■ **What you will do**:
If a line of the data below contains the string "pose", copy it into your answer.

■ **Provided material**:
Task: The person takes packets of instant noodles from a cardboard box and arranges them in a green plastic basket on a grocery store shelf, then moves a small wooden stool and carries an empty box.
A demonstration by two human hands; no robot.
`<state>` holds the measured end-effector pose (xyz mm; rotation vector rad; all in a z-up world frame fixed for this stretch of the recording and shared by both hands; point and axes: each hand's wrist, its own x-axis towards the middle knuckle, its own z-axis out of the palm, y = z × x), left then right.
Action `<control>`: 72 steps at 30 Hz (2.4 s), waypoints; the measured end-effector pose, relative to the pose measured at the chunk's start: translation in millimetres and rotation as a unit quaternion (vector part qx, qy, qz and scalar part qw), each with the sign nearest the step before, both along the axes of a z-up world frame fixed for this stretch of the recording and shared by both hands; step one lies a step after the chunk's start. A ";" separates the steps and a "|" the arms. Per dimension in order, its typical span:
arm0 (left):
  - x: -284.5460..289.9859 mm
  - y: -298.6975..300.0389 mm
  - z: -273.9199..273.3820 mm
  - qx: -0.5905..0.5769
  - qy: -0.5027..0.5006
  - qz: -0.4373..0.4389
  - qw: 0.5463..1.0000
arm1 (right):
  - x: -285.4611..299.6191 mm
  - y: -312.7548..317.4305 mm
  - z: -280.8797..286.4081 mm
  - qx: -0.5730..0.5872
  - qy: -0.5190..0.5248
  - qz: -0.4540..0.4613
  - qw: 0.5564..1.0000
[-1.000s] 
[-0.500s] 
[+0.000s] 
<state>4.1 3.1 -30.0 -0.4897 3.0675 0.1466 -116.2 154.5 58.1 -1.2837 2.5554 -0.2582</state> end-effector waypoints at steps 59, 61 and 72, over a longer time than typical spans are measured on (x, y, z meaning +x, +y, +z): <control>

■ **Your solution**:
`<state>` holds the measured end-effector pose (xyz mm; rotation vector rad; all in a z-up world frame fixed for this stretch of the recording and shared by both hands; point and axes: each hand's wrist, its own x-axis towards the middle knuckle, its own z-axis out of the palm, y = z × x), left then right.
Action `<control>`: 72 steps at 30 Hz (2.4 s), waypoints; the measured end-effector pose, relative to the pose measured at the chunk's start: translation in millimetres and rotation as a unit quaternion (vector part qx, qy, qz and scalar part qw), each with the sign nearest the step before, both along the axes of a z-up world frame fixed for this stretch of the recording and shared by both hands; step one lies a step after the chunk's start. A ";" separates the steps and a "|" the arms. Per dimension in order, its typical span:

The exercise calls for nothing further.